What the task requires » The answer consists only of the lines from the beginning of the listing below to the line holding "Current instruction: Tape", inclusive, with every picture removed.

(Data section)

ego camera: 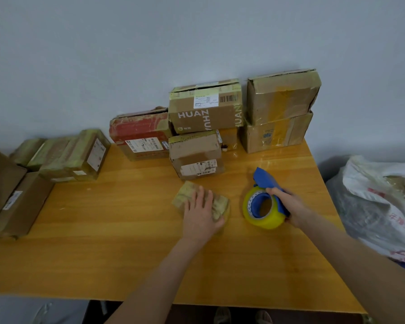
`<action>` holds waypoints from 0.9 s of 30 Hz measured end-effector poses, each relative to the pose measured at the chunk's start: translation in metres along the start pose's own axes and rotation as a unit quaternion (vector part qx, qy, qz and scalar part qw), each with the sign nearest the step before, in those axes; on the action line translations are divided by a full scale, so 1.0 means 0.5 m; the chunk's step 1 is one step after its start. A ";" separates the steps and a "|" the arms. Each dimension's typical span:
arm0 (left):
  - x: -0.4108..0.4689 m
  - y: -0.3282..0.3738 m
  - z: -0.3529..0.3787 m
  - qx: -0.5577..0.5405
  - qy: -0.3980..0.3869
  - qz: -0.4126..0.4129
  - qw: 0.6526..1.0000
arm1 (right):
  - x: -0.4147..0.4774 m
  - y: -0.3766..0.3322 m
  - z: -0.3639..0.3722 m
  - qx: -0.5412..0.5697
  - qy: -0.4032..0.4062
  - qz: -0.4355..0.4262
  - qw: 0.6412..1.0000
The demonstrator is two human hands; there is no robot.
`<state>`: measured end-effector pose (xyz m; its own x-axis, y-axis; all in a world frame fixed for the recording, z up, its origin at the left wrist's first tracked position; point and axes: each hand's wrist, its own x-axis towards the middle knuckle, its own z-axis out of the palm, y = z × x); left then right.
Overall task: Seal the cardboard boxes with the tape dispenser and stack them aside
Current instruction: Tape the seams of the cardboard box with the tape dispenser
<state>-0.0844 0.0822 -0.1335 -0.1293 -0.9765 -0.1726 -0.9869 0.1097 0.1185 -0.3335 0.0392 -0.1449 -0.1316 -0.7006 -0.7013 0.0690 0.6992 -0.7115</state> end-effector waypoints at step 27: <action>0.025 -0.072 -0.045 0.003 -0.116 0.154 0.981 | -0.052 -0.068 0.031 -0.169 -0.036 -0.053 0.984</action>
<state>-0.0483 0.0619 -0.1179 -0.4401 -0.8283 -0.3468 -0.8976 0.3955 0.1944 -0.3170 0.0312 -0.1032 -0.0483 -0.7720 -0.6338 -0.2756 0.6202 -0.7344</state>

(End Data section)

Finished exercise »
ego camera: 
`<action>` holds waypoints from 0.9 s of 30 Hz measured end-effector poses, each relative to the pose measured at the chunk's start: translation in metres along the start pose's own axes and rotation as a unit quaternion (vector part qx, qy, qz and scalar part qw), each with the sign nearest the step before, in those axes; on the action line translations are divided by a full scale, so 1.0 means 0.5 m; the chunk's step 1 is one step after its start. A ";" separates the steps and a "|" the arms. Each dimension's typical span:
arm0 (left):
  - x: -0.4108..0.4689 m
  - y: -0.3282..0.3738 m
  - z: -0.3529..0.3787 m
  - qx: -0.5577..0.5405
  - qy: -0.3980..0.3869
  - qz: -0.4126..0.4129
  - qw: 0.6526..1.0000
arm1 (right):
  - x: -0.4147..0.4774 m
  - y: -0.3766..0.3322 m
  - z: -0.3639..0.3722 m
  - qx: -0.5412..0.5697
  - qy: -0.4032..0.4062
  - qz: -0.4355..0.4262
  - qw: 0.6412..1.0000
The demonstrator is two human hands; there is no robot.
`<state>`: measured end-effector pose (xyz m; its own x-axis, y-axis; all in a world frame fixed for the recording, z up, its origin at the left wrist's first tracked position; point and axes: each hand's wrist, its own x-axis towards the middle knuckle, its own z-axis out of the palm, y = z × x); left then right.
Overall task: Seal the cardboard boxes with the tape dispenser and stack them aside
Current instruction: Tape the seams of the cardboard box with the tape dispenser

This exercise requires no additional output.